Heraus kam ein Spiel, das den anfangs völlig euphorisierten Zuschauern gründlich die Laune verdarb. Dabei hatte es durchaus spektakulär begonnen. In der 3.Minute gelang Matthäus gleich seine beste Aktion, als er sich auf dem rechten Flügel geschickt durchwurschtelte und raffiniert an dem konsternierten Torwart Preud'homme vorbei zur Mitte flankte. Zwar landete der Ball auf einem belgischen Abwehrschädel, aber Preud'homme war noch so verwirrt, daß er den anschließenden Schuß, wiederum von Matthäus, über die Linie prallen ließ, wo Völler dem Ball vorsichtshalber noch einen kleinen Stups versetzte. „Der Ball war schon drin“, gab „Ruudii“ später zu, „aber als Stürmer mußt Du nachsetzen.“
Danach entschlief das deutsche Spiel. „Bewegen, bewegen“, brüllte Vogts immer wieder, aber außer Völler und Doll mochte keiner auf ihn hören. Das „Spiel ohne Ball“ habe nicht geklappt, analysierte scharfsichtig Torwart Bodo Illgner, der gut reden hatte: Bei ihm klappte das Spiel ohne Ball hervorragend, er durfte die meiste Zeit faul herumstehen. Die Belgier standen ihrem Gegner nämlich in Sachen Schläfrigkeit und Schludrigkeit kein bißchen nach. Einzig Enzo Scifo — Mannschaftskamerad von Brehme, Klinsmann und Matthäus bei Inter Mailand, nur gerade ins französische Auxerre ausgeliehen — sorgte gelegentlich für Gefahr, was hauptsächlich daran lag, daß er der einzige im belgischen Team war, der den Ball gescheit stoppen konnte.
Ein glänzender Steilpaß Scifos auf Crasson, dessen Flanke Wilmots aus kurzer Entfernung Illgner auf den Bauch schoß, ein Crasson-Kopfball nach Scifo-Flanke und ein wuchtiger Scifo-Freistoß, der knapp am linken Pfosten vorbeizischte, brachten die einzigen Schrecksekunden für den Kölner Keeper.
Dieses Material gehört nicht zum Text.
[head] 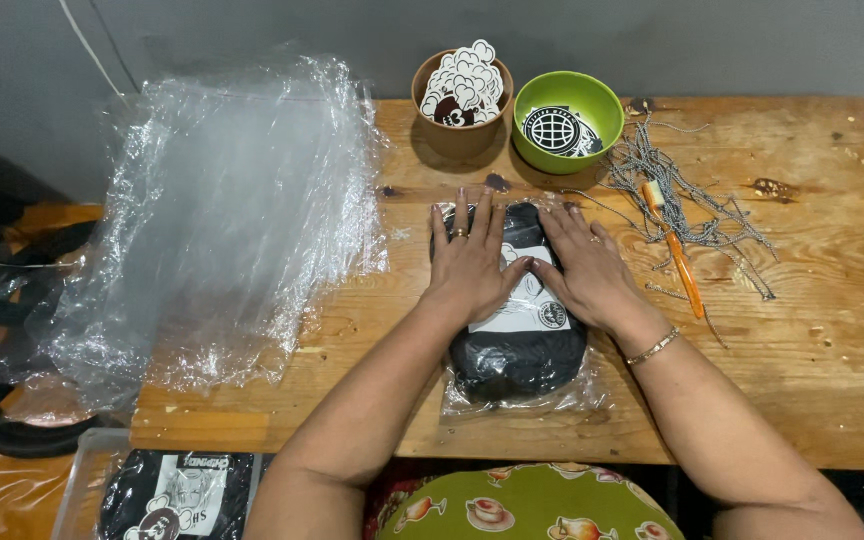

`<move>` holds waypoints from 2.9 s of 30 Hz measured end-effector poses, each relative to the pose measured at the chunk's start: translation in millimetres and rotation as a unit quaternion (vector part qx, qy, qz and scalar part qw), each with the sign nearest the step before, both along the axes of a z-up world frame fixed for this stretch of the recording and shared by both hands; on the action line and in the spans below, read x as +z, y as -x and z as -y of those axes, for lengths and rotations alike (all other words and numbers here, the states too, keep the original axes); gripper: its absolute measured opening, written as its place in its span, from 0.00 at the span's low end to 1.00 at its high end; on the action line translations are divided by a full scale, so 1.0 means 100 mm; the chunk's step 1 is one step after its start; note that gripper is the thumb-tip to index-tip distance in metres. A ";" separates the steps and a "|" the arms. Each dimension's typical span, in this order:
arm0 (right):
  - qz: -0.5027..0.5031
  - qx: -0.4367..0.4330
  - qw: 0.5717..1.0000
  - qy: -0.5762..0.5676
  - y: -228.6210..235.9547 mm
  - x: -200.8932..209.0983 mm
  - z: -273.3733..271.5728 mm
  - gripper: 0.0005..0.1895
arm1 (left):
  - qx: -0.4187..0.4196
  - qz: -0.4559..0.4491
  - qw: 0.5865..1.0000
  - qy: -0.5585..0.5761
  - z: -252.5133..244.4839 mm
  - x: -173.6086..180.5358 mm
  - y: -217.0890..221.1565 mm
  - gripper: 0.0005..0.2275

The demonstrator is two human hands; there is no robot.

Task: The person places a sticker on a black drawstring bag, then wraps the bag in a sheet of bubble wrap. They fold the bubble wrap around the bag and smooth it down to secure the package.

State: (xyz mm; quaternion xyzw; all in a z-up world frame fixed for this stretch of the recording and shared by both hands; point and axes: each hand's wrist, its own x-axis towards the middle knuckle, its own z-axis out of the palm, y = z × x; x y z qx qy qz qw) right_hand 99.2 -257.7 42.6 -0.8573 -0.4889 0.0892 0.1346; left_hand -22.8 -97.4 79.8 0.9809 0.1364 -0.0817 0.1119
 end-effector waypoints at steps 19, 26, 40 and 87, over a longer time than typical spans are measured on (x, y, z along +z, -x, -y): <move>-0.025 -0.012 1.000 -0.008 0.03 0.08 -0.01 0.38 | 0.000 -0.008 1.000 0.018 -0.06 -0.07 -0.04 0.39; -0.030 -0.012 0.999 -0.008 0.07 0.14 0.01 0.38 | 0.007 0.003 1.000 0.029 -0.05 -0.04 -0.01 0.38; 0.030 0.024 0.999 -0.021 0.44 0.23 0.02 0.43 | 0.006 0.014 1.000 0.007 -0.03 -0.09 -0.01 0.36; 0.054 -0.005 0.998 -0.023 0.07 -0.58 0.03 0.45 | -0.066 0.058 0.995 0.056 0.48 0.08 0.33 0.54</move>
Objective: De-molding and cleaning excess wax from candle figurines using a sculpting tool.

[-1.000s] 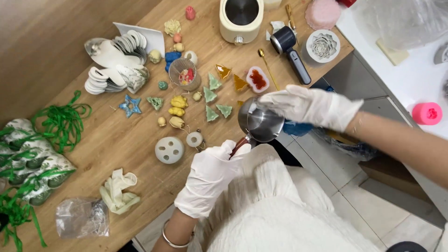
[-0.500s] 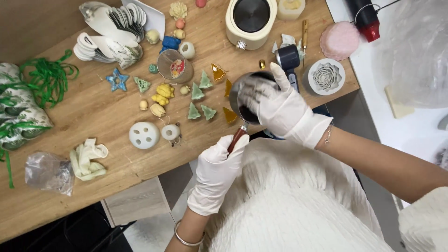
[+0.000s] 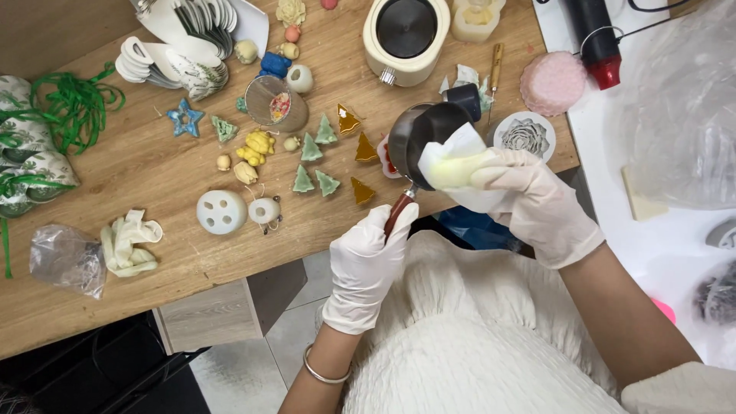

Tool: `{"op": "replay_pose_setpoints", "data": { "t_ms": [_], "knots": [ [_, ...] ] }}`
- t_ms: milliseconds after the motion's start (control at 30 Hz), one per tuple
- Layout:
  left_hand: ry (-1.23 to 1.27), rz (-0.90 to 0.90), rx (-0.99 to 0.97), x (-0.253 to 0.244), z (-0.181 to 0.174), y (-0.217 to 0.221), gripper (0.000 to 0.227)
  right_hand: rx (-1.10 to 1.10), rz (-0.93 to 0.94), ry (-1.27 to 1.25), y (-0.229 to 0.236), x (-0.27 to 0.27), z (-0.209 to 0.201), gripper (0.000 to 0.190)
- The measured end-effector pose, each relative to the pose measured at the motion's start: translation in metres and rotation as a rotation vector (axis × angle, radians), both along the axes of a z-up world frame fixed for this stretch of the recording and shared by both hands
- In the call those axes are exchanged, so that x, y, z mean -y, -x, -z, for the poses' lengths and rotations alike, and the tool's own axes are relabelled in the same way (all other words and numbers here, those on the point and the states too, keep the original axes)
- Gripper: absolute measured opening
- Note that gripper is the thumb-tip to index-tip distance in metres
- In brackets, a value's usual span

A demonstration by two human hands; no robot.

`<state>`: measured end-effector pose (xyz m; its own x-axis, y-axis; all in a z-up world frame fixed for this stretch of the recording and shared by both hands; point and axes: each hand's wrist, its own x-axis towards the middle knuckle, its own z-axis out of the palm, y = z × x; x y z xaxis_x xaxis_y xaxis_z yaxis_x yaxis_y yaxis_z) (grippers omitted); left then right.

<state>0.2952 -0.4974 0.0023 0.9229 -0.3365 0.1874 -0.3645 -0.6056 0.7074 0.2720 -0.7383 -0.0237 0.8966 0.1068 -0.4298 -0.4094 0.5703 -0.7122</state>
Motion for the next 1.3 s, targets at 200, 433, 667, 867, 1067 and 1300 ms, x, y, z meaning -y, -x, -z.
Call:
{"op": "replay_pose_setpoints", "data": {
  "t_ms": [200,433,667,867,1067,1300],
  "knots": [
    [0.167,-0.148,-0.43,0.001,0.018,-0.004,0.028,-0.123,0.276,-0.088,0.008,0.016,-0.039,0.036],
    [0.446,-0.331,-0.855,-0.001,0.015,-0.004,0.028,0.041,0.502,0.242,0.035,0.026,-0.05,0.027],
    [0.3,-0.216,-0.652,-0.004,0.015,0.007,0.027,0.542,0.306,1.326,-0.014,-0.052,-0.045,0.026],
    [0.142,0.006,-0.344,-0.008,0.014,0.021,0.023,0.535,0.12,1.784,-0.042,-0.068,0.028,0.016],
    [0.107,0.05,-0.128,-0.031,0.017,0.02,0.017,0.836,-0.068,1.312,-0.035,-0.063,0.043,0.017],
    [-0.062,0.15,0.014,-0.013,0.009,0.014,0.025,1.069,-0.072,1.648,-0.045,-0.05,0.034,0.026]
  ]
}}
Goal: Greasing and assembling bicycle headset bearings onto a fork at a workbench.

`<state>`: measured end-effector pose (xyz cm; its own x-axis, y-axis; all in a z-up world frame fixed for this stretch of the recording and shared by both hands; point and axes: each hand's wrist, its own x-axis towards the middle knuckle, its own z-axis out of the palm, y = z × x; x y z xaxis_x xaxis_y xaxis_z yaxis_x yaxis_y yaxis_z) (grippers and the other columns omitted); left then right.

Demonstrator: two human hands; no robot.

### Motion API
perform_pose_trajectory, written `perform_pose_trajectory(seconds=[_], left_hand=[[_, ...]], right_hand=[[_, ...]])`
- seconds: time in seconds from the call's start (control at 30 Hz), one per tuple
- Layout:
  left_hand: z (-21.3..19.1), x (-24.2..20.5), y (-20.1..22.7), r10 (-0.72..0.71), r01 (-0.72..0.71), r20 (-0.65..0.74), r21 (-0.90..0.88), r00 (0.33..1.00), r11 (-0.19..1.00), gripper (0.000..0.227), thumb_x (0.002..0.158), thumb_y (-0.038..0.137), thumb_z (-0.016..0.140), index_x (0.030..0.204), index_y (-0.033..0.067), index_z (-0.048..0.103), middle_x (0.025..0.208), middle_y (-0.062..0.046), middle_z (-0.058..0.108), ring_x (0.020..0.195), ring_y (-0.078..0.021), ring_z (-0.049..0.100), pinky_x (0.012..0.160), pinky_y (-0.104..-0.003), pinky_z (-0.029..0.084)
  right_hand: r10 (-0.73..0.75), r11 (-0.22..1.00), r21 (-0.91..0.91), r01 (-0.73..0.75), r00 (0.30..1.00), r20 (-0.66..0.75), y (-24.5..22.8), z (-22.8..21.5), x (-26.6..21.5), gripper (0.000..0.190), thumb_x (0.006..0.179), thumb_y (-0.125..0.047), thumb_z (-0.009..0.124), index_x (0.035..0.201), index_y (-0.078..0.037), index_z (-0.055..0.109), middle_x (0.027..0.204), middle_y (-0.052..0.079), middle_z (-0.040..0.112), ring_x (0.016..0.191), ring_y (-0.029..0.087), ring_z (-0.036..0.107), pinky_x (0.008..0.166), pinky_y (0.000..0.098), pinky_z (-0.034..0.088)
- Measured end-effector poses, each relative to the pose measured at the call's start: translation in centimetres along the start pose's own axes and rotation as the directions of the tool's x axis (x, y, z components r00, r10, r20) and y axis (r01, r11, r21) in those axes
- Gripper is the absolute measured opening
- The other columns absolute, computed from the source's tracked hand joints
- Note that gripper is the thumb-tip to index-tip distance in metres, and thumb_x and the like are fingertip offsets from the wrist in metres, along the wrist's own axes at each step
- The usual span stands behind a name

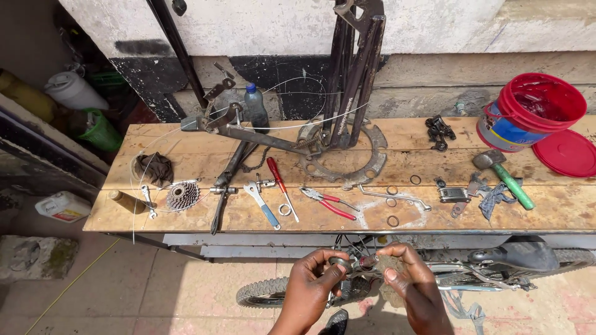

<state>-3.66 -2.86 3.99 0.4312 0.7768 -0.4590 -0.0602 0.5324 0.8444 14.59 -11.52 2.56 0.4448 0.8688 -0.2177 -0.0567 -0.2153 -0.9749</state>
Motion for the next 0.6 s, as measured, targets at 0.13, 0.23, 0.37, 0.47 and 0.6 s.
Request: perform_pose_trajectory(seconds=[0.13,0.23,0.37,0.47,0.6], left_hand=[[-0.4,-1.2,-0.7,0.075,-0.073,-0.037,0.044,0.996,0.996,0.012,0.088,0.015,0.071,0.083,0.004,0.071,0.063,-0.003,0.051,0.051,-0.0128,0.046,0.048,-0.028,0.046],[-1.0,-1.3,-0.5,0.093,-0.092,-0.029,0.024,0.995,0.995,0.011,0.088,0.015,0.072,0.083,0.0046,0.071,0.06,-0.002,0.046,0.051,-0.0129,0.046,0.049,-0.028,0.043],[-1.6,-2.3,-1.3,0.131,-0.13,0.052,-0.01,0.99,0.991,0.014,0.086,0.018,0.075,0.092,0.0048,0.074,0.069,-0.003,0.054,0.053,-0.0144,0.053,0.05,-0.029,0.048],[-1.9,-2.9,-1.8,0.157,-0.163,0.061,0.112,0.986,0.98,0.017,0.084,0.02,0.076,0.094,0.0065,0.077,0.067,-0.001,0.054,0.059,-0.0119,0.054,0.056,-0.028,0.049],[-1.7,-3.7,-2.2,0.26,-0.272,0.094,0.161,0.961,0.949,0.016,0.084,0.022,0.076,0.092,0.0083,0.078,0.078,0.003,0.057,0.07,-0.0106,0.044,0.063,-0.026,0.037]], right_hand=[[-0.246,0.959,-0.111,0.261,0.96,0.133,0.0,2.7,-2.2,0.029,0.087,-0.028,0.061,0.104,-0.006,0.07,0.102,0.008,0.068,0.099,0.021,0.064,0.085,0.0361,0.046],[-0.245,0.961,-0.115,0.25,0.968,0.055,0.2,4.4,-2.6,0.021,0.087,-0.024,0.065,0.099,-0.006,0.069,0.1,0.007,0.067,0.099,0.02,0.064,0.084,0.0359,0.047],[-0.212,0.971,-0.11,0.211,0.977,0.006,0.7,5.3,-3.8,0.017,0.086,-0.023,0.068,0.095,-0.009,0.067,0.1,0.007,0.064,0.099,0.021,0.064,0.083,0.0382,0.05],[-0.239,0.954,-0.19,0.231,0.971,-0.021,-0.3,5.8,-5.1,0.015,0.086,-0.022,0.066,0.089,-0.007,0.069,0.094,0.005,0.067,0.09,0.017,0.066,0.06,0.0315,0.062],[-0.299,0.944,-0.164,0.286,0.952,-0.06,0.6,5.9,-5.9,0.015,0.087,-0.018,0.066,0.088,-0.004,0.067,0.088,0.007,0.067,0.051,0.017,0.069,0.047,0.03,0.055]])
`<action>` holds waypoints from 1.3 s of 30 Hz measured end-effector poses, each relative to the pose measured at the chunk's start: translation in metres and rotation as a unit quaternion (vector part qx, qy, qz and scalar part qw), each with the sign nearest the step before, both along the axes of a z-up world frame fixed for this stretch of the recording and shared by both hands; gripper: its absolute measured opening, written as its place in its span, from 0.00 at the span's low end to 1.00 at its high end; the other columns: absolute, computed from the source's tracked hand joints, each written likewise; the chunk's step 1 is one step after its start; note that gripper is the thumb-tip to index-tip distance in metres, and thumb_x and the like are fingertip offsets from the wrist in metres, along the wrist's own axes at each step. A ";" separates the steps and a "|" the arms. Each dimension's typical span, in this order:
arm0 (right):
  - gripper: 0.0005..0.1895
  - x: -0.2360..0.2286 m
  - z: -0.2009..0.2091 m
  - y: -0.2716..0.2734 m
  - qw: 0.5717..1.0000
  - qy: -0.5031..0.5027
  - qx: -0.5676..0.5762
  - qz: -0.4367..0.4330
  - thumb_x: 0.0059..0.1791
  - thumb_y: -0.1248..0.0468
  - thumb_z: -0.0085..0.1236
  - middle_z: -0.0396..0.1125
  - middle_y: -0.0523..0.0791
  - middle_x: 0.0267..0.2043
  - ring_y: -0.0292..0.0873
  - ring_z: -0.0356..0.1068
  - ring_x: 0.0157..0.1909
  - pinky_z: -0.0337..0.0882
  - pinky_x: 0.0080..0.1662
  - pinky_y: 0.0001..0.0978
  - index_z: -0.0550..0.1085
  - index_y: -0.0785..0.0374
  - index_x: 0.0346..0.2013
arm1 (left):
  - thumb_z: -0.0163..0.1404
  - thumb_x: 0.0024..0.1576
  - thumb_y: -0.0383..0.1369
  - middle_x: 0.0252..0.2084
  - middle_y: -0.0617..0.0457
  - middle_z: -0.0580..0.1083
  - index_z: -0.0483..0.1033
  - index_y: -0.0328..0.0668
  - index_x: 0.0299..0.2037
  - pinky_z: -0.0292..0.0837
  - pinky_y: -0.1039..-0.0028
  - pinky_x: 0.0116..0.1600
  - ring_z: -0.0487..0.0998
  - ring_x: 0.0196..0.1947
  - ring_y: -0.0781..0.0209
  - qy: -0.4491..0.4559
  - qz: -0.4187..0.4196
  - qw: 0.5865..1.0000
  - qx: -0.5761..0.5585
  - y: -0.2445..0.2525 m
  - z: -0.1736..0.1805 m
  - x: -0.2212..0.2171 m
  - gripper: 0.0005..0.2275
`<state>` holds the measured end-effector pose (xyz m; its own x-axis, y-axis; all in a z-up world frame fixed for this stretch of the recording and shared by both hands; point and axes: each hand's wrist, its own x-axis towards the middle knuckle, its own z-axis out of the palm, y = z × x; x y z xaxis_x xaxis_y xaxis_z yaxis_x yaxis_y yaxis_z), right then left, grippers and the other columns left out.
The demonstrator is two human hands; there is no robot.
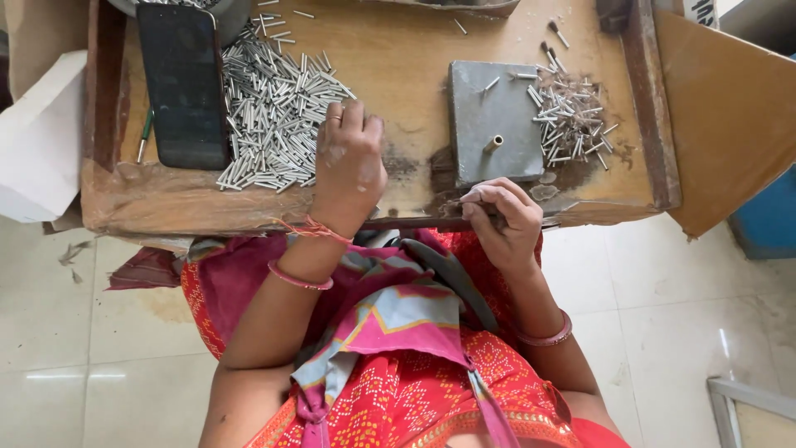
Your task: The person sits at a workbench and assembles small metal cylindrical parts one at a time, picking a piece from a pile, working it between the fingers, and pressing it into a hole in a gray stone block on the bench. Finished pieces accumulate in a pile beside the block.
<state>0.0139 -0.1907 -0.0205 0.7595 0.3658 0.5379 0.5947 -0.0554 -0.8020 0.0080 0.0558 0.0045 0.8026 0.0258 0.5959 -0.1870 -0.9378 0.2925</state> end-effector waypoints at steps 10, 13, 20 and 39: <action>0.04 -0.016 -0.001 0.010 0.995 -0.018 -0.053 -0.080 0.51 0.78 0.58 0.69 0.46 0.39 0.34 0.68 0.36 0.70 0.39 0.25 0.74 0.71 0.39 | 0.50 0.49 0.17 0.42 0.42 0.69 0.73 0.33 0.43 0.69 0.57 0.54 0.72 0.48 0.41 -0.022 -0.182 0.967 -0.174 -0.059 0.016 -0.041 0.12; 0.03 -0.016 -0.011 0.010 0.934 0.271 0.227 0.053 0.55 0.74 0.55 0.69 0.43 0.40 0.34 0.71 0.38 0.75 0.41 0.29 0.73 0.70 0.43 | 0.51 0.52 0.16 0.41 0.45 0.70 0.74 0.35 0.43 0.73 0.63 0.49 0.75 0.43 0.46 -0.043 -0.222 0.931 -0.288 -0.073 0.013 -0.049 0.11; 0.05 -0.025 -0.015 0.011 0.786 0.448 0.382 0.187 0.59 0.68 0.53 0.70 0.44 0.33 0.35 0.69 0.32 0.72 0.37 0.27 0.73 0.68 0.45 | 0.54 0.55 0.16 0.43 0.48 0.72 0.76 0.37 0.47 0.75 0.66 0.46 0.77 0.41 0.51 -0.086 -0.222 0.907 -0.347 -0.075 0.009 -0.060 0.12; 0.07 -0.021 0.015 -0.018 0.904 0.281 0.269 0.174 0.53 0.82 0.53 0.67 0.53 0.45 0.43 0.73 0.41 0.78 0.43 0.36 0.75 0.76 0.43 | 0.59 0.51 0.16 0.43 0.50 0.73 0.79 0.39 0.43 0.74 0.70 0.47 0.76 0.42 0.53 -0.122 -0.279 0.886 -0.350 -0.072 0.001 -0.057 0.13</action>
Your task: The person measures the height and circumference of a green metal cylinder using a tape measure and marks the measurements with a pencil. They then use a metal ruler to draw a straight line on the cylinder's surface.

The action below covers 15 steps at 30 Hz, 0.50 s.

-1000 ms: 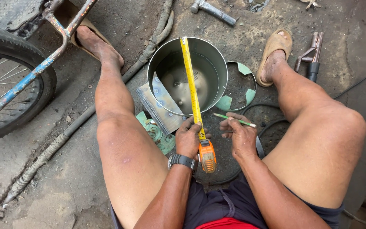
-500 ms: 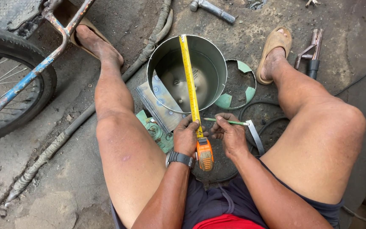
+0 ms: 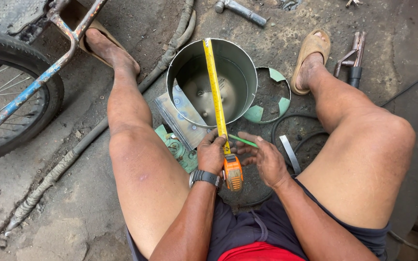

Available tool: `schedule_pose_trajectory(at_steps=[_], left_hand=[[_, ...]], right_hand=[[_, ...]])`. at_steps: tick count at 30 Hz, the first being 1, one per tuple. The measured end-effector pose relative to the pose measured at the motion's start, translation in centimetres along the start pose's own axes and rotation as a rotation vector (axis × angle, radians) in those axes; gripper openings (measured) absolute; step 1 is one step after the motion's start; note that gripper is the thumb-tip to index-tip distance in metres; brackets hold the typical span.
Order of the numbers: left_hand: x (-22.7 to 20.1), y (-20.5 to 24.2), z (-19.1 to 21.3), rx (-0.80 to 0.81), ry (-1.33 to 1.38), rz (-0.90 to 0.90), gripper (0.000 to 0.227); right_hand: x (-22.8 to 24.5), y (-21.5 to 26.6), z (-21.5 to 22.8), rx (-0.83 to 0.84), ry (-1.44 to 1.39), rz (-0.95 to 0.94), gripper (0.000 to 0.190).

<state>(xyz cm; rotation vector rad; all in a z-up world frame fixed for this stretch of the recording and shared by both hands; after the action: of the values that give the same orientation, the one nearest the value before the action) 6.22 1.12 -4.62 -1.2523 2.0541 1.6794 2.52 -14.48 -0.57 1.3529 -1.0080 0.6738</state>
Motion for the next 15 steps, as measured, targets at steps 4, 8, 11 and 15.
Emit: schedule_pose_trajectory(at_steps=[4,8,11,15], left_hand=[[1.3,-1.2,0.4,0.003,0.043,0.011,0.052],[1.0,-1.2,0.4,0.009,0.05,0.004,0.051],[1.3,-1.4,0.6,0.005,0.037,0.004,0.051],[2.3,-2.5,0.9,-0.004,0.042,-0.004,0.052]], right_hand=[[-0.9,-0.7,2.7,-0.144,0.09,0.079,0.043],[-0.1,0.0,2.2,-0.109,0.119,0.082,0.037],[-2.0,-0.5,2.1,-0.08,0.178,0.055,0.036],[-5.6,-2.0,2.6,-0.045,0.362,0.06,0.046]])
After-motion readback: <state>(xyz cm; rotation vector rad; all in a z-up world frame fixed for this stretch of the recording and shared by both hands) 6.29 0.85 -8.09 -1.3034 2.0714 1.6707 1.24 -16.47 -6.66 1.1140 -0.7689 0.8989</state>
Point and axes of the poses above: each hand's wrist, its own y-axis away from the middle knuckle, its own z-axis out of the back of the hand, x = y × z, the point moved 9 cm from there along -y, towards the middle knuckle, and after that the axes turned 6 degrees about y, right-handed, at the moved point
Da aber der diesmal äußerst sangesfrohe Matthias Sammer, die Kreise des 25jährigen Spielmachers — anfangs mit einem gehörigen Schuß Brutalität — mächtig einengte, reichten Scifos Bemühungen nicht, um den Belgiern, die bereits drei Punkte gegen Wales verloren haben, ihre minimalen Hoffnungen auf die EM-Qualifikation zu erhalten. Insgesamt war das ohne die zürückgetretenen Clijsters, Ceulemans und Gerets angereiste Team so schwach, daß ein belgischer Journalist, offenbar von der Lazarettatmosphäre angesteckt, vorsichtig beim 68jährigen Coach Guy Thys anfragte, ob denn Frankie van der Elst beispielsweise verletzt ins Spiel gegangen sei. Die Antwort war knapp, eindeutig und vernichtend: „Non!“
Auch die Deutschen konnten Preud'homme nicht mehr ängstigen und in der zweiten Halbzeit begann das deprimierte Publikum sporadisch zu pfeifen, was der weltgewandte Lothar Matthäus als äußerst unsolidarisch empfand: „In Italien gibt es das nicht.“ Hauptsache gewonnen, war anschließend der allgemeine Tenor, ein „absoluter Pflichtsieg“, befand Bodo Illgner. Die Qualifikation zur EM sei dadurch keineswegs leichter geworden, denn schließlich müsse noch zweimal gegen Wales gespielt werden, und „die werden uns erheblich mehr fordern als Belgien“ (Illgner). Aber vielleicht kann sich Berti Vogts ja bis dahin dazu durchringen, einfach mal elf gesunde Spieler auf den Platz zu schicken.